I also learned that many of us involved in the production shared a similar story of finding our way to the suffragists on our own. Few learned about Carrie Chapman Catt or Alice Paul in school (fewer still had been taught about Ida B. Wells or Mary Church Terrell). I learned that Rachel Sussman had wanted to write a paper on the suffrage movement for her high school history class, but her textbook had just a scant paragraph of details. So she picked up the suffragist Doris Stevens’s firsthand memoir, Jailed for Freedom, and was so moved she gave it to Shaina years later and shared her big idea: What about a musical about these women? Shaina stayed up all night reading the book and sent Rachel an email in the morning: “We have to do this.” Shaina wrote the book, the music, and the lyrics—and stars in the show as Alice Paul (she’s only the second woman in Broadway history to do all four).

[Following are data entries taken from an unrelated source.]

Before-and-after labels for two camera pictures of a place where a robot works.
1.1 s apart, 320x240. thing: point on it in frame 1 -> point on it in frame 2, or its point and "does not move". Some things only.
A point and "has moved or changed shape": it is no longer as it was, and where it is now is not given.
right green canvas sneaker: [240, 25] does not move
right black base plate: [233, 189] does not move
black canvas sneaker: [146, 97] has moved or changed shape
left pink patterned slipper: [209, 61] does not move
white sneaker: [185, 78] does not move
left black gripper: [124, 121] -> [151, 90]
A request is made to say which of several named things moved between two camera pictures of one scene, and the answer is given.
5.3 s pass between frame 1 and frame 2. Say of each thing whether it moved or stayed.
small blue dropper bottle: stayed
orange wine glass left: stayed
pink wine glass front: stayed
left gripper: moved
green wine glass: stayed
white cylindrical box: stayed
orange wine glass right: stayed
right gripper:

After months of rehearsing and a few weeks of preview performances, in April 2024, it was time to roll out the purple carpet for the opening night of Suffs. I couldn’t contain my joy. With my hands over my heart and holding back tears, I listened and watched as the cast and orchestra electrified the room with one of the most thrilling stories of American history. Suffs would later earn six Tony Award nominations, including Best Musical. On the night of the awards show, I had the honor of introducing the company to perform the final song, “Keep Marching,” and I celebrated with them backstage after Shaina won the Tony for Best Book of a Musical and Best Original Score. I couldn’t be more proud.
The suffrage movement has a lot to teach us about the power of effective advocacy movements, especially right now as our democracy hangs in the balance, women’s reproductive rights are being rolled back, and a radical Supreme Court has signaled rights like birth control and same-sex marriage may be next. The suffragists teach us that movements don’t always work in perfect harmony. There are disagreements and difficult trade-offs, and sometimes progress seems impossibly slow. But the suffragists never gave up. They never gave in to fear of defeat. And in the end, it took all their dogged determination to convince an ambivalent-at-best president, a deeply sexist Congress, and racist southern state legislatures to correct the mistake of our founding fathers and give women the vote.